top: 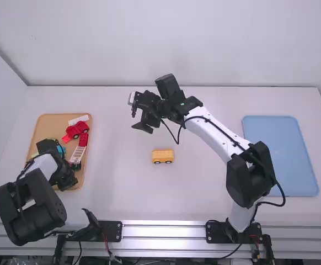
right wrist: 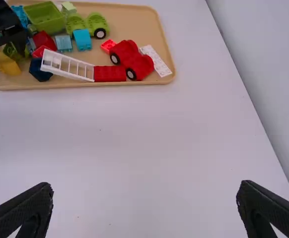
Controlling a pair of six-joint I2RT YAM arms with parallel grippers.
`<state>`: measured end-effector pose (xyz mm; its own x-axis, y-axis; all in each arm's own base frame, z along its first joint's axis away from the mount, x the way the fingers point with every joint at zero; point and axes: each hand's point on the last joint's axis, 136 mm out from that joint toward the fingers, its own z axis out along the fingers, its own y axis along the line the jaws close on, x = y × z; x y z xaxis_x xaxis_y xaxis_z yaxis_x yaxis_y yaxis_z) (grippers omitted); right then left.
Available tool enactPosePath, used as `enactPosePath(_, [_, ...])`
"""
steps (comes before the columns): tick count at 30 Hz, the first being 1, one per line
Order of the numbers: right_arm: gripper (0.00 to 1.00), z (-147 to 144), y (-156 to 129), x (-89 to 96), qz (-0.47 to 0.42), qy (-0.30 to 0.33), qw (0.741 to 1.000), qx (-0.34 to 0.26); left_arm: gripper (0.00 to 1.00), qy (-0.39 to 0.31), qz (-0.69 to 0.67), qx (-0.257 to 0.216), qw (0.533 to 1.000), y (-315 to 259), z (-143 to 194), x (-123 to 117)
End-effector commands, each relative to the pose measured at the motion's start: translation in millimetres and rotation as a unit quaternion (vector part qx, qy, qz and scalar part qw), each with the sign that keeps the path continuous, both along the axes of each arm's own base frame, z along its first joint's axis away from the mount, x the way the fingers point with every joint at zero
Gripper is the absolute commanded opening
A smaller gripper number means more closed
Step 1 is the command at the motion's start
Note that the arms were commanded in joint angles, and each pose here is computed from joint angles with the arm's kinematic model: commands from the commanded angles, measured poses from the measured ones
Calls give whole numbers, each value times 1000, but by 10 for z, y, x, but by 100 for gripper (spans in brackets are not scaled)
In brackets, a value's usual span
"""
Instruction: Assemble lego blocks to make yellow taxi
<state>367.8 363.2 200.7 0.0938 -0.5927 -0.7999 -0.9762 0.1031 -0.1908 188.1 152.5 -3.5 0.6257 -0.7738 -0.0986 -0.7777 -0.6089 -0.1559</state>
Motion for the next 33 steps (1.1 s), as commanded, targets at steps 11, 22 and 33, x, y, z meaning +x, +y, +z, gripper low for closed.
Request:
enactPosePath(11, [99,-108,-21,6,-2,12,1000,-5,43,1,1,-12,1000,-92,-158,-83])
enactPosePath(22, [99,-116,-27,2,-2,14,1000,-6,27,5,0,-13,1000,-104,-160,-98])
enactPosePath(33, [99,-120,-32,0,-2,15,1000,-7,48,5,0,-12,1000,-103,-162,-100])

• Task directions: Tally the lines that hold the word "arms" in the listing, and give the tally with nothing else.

• Response below: 2